第1項の規定による権限は、犯罪捜査のために認められたものと解釈してはならない。

(技術的な助言及び勧告並びに資料の提出の要求)

第9条の5
公正取引委員会は、都道府県知事に対し、前3条の規定により都道府県知事が処理する事務の運営その他の事項について適切と認める技術的な助言若しくは勧告をし、 又は当該助言若しくは勧告をするため若しくは当該都道府県知事の事務の適正な処理に関する情報を提供するため必要な資料の提出を求めることができる。
都道府県知事は、前項の規定による求めを受けたときは、当該事務の処理について違反の是正又は改善のための必要な措置を講じなければならない。

(公正競争規約)

第10条
事業者又は事業者団体は、公正取引委員会規則で定めるところにより、景品類又は表示に関する事項について、公正取引委員会の認定を受けて、不当な顧客の誘引を防止し、 公正な競争を確保するための協定又は規約を締結し、又は設定することができる。これを変更しようとするときも、同様とする。
公正取引委員会は、前項の協定又は規約(以下「公正競争規約」という。

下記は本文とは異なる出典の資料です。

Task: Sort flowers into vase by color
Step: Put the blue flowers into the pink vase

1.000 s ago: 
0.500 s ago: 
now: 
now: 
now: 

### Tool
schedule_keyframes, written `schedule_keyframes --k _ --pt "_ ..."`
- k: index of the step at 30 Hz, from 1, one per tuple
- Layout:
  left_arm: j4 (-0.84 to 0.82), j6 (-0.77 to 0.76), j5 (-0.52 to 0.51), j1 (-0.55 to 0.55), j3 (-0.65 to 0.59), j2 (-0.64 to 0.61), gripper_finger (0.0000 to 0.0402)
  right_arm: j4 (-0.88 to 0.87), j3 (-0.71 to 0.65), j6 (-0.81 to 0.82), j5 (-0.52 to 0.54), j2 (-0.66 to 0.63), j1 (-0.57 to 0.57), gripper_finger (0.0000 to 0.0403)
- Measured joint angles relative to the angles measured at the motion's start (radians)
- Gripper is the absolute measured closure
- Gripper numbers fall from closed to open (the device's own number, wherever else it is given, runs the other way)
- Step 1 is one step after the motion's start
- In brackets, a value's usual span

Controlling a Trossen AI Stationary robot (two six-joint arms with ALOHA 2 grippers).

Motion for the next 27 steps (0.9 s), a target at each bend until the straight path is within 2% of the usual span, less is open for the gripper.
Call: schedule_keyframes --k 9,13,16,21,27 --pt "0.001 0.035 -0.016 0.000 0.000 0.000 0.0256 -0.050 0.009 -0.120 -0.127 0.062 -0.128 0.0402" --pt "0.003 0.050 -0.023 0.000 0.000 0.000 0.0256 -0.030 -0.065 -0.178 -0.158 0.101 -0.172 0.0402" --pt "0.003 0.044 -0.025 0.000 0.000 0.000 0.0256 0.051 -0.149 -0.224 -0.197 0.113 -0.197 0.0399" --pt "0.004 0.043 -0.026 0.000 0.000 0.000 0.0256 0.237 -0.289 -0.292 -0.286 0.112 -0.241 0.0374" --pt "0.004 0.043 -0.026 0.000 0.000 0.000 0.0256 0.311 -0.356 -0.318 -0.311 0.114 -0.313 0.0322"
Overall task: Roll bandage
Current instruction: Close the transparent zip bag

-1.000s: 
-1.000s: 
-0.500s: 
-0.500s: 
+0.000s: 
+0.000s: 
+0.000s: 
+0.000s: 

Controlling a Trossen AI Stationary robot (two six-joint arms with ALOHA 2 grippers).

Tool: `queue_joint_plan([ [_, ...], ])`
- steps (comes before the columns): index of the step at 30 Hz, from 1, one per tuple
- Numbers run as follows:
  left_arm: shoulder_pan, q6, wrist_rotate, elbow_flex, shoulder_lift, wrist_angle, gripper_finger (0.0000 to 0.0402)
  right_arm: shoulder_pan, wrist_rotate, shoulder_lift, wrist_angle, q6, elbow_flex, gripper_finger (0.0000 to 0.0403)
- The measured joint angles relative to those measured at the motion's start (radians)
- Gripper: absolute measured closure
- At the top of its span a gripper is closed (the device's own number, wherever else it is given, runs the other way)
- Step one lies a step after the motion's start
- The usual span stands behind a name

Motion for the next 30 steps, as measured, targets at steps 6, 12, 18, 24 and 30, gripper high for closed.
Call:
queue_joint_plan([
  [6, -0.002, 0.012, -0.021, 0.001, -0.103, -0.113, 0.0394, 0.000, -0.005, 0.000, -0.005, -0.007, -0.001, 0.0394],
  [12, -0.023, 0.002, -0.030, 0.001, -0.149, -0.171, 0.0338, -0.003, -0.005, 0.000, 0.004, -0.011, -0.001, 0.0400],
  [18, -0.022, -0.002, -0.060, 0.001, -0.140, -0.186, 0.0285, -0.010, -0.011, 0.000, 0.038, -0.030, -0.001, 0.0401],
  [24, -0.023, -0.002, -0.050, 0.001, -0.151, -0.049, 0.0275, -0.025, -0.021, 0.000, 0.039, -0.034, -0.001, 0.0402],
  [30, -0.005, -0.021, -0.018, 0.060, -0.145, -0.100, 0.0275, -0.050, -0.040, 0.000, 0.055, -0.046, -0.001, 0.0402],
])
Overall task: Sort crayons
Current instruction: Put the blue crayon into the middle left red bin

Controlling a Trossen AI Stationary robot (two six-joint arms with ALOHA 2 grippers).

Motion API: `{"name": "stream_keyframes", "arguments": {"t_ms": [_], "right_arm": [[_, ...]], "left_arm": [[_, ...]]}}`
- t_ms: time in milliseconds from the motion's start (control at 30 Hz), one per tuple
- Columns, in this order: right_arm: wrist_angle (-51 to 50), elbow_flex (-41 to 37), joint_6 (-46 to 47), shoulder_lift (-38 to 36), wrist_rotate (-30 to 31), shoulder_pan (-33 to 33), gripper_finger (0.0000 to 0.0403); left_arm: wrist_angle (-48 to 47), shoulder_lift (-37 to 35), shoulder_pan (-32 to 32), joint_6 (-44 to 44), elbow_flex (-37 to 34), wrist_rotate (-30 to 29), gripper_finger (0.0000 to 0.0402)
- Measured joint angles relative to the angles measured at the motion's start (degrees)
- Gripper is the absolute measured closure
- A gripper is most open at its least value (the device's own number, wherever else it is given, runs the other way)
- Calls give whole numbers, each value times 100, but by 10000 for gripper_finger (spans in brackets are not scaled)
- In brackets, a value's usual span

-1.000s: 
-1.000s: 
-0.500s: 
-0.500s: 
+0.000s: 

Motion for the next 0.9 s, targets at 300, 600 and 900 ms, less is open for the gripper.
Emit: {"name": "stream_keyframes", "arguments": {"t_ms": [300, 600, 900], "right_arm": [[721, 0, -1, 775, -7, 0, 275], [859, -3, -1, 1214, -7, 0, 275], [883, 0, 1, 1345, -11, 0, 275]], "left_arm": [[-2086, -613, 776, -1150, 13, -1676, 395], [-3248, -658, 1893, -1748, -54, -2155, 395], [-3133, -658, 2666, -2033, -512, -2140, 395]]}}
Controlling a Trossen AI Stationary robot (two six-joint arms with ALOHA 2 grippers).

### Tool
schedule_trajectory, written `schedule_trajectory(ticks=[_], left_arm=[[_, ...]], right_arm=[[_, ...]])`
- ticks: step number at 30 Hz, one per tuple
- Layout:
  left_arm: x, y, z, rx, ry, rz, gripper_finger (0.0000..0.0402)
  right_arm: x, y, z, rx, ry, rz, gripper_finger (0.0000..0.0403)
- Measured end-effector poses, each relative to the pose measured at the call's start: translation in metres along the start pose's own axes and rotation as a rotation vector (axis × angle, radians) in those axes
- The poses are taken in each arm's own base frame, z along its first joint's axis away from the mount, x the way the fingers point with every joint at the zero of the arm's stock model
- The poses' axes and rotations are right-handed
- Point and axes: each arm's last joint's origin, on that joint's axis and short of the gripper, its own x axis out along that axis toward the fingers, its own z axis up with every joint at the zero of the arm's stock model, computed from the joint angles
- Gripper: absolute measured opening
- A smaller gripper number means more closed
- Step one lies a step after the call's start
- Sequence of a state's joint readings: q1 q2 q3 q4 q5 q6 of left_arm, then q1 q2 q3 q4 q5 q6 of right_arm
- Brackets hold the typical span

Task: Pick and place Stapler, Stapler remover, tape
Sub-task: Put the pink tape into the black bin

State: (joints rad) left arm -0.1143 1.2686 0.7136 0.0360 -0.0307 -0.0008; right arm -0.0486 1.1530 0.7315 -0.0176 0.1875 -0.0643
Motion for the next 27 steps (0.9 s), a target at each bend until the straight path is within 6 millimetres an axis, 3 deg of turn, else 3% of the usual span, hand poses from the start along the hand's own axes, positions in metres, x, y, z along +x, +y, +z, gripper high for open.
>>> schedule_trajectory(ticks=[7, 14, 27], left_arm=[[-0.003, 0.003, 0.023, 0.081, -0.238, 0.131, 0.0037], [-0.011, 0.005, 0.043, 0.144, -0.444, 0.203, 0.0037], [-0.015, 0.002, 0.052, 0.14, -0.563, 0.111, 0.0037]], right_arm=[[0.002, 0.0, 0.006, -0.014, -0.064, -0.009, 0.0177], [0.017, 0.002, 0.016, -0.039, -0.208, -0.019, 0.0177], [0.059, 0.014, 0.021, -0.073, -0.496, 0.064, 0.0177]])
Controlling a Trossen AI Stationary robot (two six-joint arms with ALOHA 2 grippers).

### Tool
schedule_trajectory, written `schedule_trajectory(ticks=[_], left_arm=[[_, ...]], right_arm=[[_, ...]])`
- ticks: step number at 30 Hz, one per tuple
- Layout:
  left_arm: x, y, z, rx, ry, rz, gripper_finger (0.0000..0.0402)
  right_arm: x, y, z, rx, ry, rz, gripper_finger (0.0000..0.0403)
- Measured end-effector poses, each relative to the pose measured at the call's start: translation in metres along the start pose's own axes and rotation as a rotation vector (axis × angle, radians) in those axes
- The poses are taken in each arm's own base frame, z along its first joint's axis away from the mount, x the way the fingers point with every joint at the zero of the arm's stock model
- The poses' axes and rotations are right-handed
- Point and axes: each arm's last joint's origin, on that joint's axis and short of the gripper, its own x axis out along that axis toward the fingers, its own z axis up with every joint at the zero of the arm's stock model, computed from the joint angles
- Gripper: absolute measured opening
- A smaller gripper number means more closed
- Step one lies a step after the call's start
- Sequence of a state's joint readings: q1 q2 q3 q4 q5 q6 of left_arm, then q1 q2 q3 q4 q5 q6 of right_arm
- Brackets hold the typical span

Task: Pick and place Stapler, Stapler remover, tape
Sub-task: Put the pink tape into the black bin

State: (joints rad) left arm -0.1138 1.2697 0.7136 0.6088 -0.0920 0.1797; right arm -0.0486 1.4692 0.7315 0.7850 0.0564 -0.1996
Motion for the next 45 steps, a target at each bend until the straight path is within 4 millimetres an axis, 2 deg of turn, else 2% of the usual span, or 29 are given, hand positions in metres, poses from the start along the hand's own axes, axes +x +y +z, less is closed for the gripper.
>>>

)が次の名号に適合すると認める場合でなければ、前項の認定をしてはならない。
不当な顧客の誘引を防止し、公正な競争を確保するために適切なものであること。
一般消費者及び関連事業者の利益を不当に害するおそれがないこと。
不当に差別的でないこと。
公正競争規約に参加し、又は公正競争規約から脱退することを不当に制限しないこと。
公正取引委員会は、第1項の認定を受けた公正競争規約が前項各号に適合するものでなくなつたと認めるときは、当該認定を取り消さなければならない。
正取引委員会は、第1項又は前項の規定による処分をしたときは、公正取引委員会規則で定めるところにより、告示しなければならない。
私的独占の禁止及び公正取引の確保に関する法律第48条、第49条、第67条第1項及び第73条の規定は、 第1項の認定を受けた公正競争規約及びこれに基づいてする事業者又は事業者団体の行為には、適用しない。
第1項又は第3項の規定による公正取引委員会の処分について不服があるものは、第4項の規定による告示があつた日から30日以内に、公正取引委員会に対し、不服の申立てをすることができる。 この場合において、公正取引委員会は、審判手続を経て、審決をもつて、当該申立てを却下し、又は当該処分を取り消し、若しくは変更しなければならない。

(行政不服審査法の適用除外等)

第11条
この法律の規定により公正取引委員会がした処分については、行政不服審査法(昭和37年法律第160号)による不服申立てをすることができない。
第8条第1項の規定による請求又は前条第6項の申立てをすることができる事項に関する訴えは、審決に対するものでなければ、提起することができない。

(罰則)

第12条
第9条の4第1項の規定による報告をせず、若しくは虚偽の報告をし、又は同項の規定による検査を拒み、妨げ、 若しくは忌避し、若しくは同項の規定による質問に対して答弁をせず、若しくは虚偽の答弁をした者は、3万円以下の罰金に処する。
法人の代表者又は法人若しくは人の代理人、使用人その他の従業員が、その法人又は人の業務に関し、前項の違反行為をしたときは、 行為者を罰するほか、その法人又は人に対して同項の刑を科する。